If you want a preview of this, just watch what happens with the "black box" safe driver discount programs.


* - He has already demonstrated he's oblivious to how insurance works. Costs are spread over a large group of people, so instead of some people paying nothing (because they are healthy) and the sick people are paying an arm and a leg in healthcare costs, everyone pays a small amount, and the insurance company pays the actual medical bills. Healthy people always complain about how "unfair" this is, because they're too self-centered to see the fact that someday the roles will be reversed -- they will be the sick person one day and thanks to the insurance system someone else healthy will be making it possible for their expensive treatment to be covered by the insurance company.
 
Wearables are the next generation of smart technology. We've already gotten to the point where the OS has a much higher performance than is needed for a phone. Do you really need an i7 processor with, gigs of ram etc to play flappy bird and browse facebook?

The iWatch will be the first step in making the devices part of us (as creepy as it sounds). Health Monitoring via a wearable device is a BIG thing, despite people saying its not. Imagine a future where further iterations will be able to detect subtle deviations in BP or pulse and alert the wearer and or emergency medical personnel of an impending heart attack? A device that can 'smell' cancer (the technology is already here) or detect diabetes.

We're already at the point where we've mastered the 'phone' part of smart devices, so this is the next logical step.
 
The iWatch is cool though. But I agree with what you said about it being part of us and sounding a bit creepy. hehe!

Wearables are the next generation of smart technology. We've already gotten to the point where the OS has a much higher performance than is needed for a phone. Do you really need an i7 processor with, gigs of ram etc to play flappy bird and browse facebook?

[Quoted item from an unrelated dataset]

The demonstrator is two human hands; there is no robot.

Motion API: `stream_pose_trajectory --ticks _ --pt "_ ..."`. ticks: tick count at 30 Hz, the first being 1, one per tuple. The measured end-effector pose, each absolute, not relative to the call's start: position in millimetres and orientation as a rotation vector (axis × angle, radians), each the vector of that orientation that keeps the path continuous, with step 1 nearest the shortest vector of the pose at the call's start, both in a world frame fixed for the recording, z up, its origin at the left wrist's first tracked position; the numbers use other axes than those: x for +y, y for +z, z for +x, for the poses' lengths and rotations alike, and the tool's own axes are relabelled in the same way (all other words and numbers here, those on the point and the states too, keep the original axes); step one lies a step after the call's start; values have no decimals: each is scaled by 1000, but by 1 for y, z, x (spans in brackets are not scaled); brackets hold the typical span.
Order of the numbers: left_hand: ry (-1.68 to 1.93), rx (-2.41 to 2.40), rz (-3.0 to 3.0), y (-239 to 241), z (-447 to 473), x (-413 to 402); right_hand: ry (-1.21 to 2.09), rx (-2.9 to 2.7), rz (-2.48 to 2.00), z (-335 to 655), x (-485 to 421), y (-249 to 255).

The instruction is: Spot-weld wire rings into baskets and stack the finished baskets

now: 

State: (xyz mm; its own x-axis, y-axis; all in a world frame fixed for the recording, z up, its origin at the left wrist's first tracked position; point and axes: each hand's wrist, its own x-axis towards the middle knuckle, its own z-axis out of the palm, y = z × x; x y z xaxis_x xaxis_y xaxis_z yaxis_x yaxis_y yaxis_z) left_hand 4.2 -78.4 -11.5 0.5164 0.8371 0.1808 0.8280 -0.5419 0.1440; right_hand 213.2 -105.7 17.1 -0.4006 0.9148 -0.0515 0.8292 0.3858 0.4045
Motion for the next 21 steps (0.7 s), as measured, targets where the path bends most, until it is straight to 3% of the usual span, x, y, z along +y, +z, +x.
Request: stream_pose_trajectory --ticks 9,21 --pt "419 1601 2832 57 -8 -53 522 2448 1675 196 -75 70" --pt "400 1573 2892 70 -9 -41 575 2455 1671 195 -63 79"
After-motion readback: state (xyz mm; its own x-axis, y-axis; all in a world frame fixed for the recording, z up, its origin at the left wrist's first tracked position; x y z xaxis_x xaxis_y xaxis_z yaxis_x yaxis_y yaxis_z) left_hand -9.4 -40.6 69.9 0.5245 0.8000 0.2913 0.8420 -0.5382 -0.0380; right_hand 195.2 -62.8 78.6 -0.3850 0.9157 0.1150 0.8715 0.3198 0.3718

The iWatch will be the first step in making the devices part of us (as creepy as it sounds). Health Monitoring via a wearable device is a BIG thing, despite people saying its not. Imagine a future where further iterations will be able to detect subtle deviations in BP or pulse and alert the wearer and or emergency medical personnel of an impending heart attack? A device that can 'smell' cancer (the technology is already here) or detect diabetes.

We're already at the point where we've mastered the 'phone' part of smart devices, so this is the next logical step.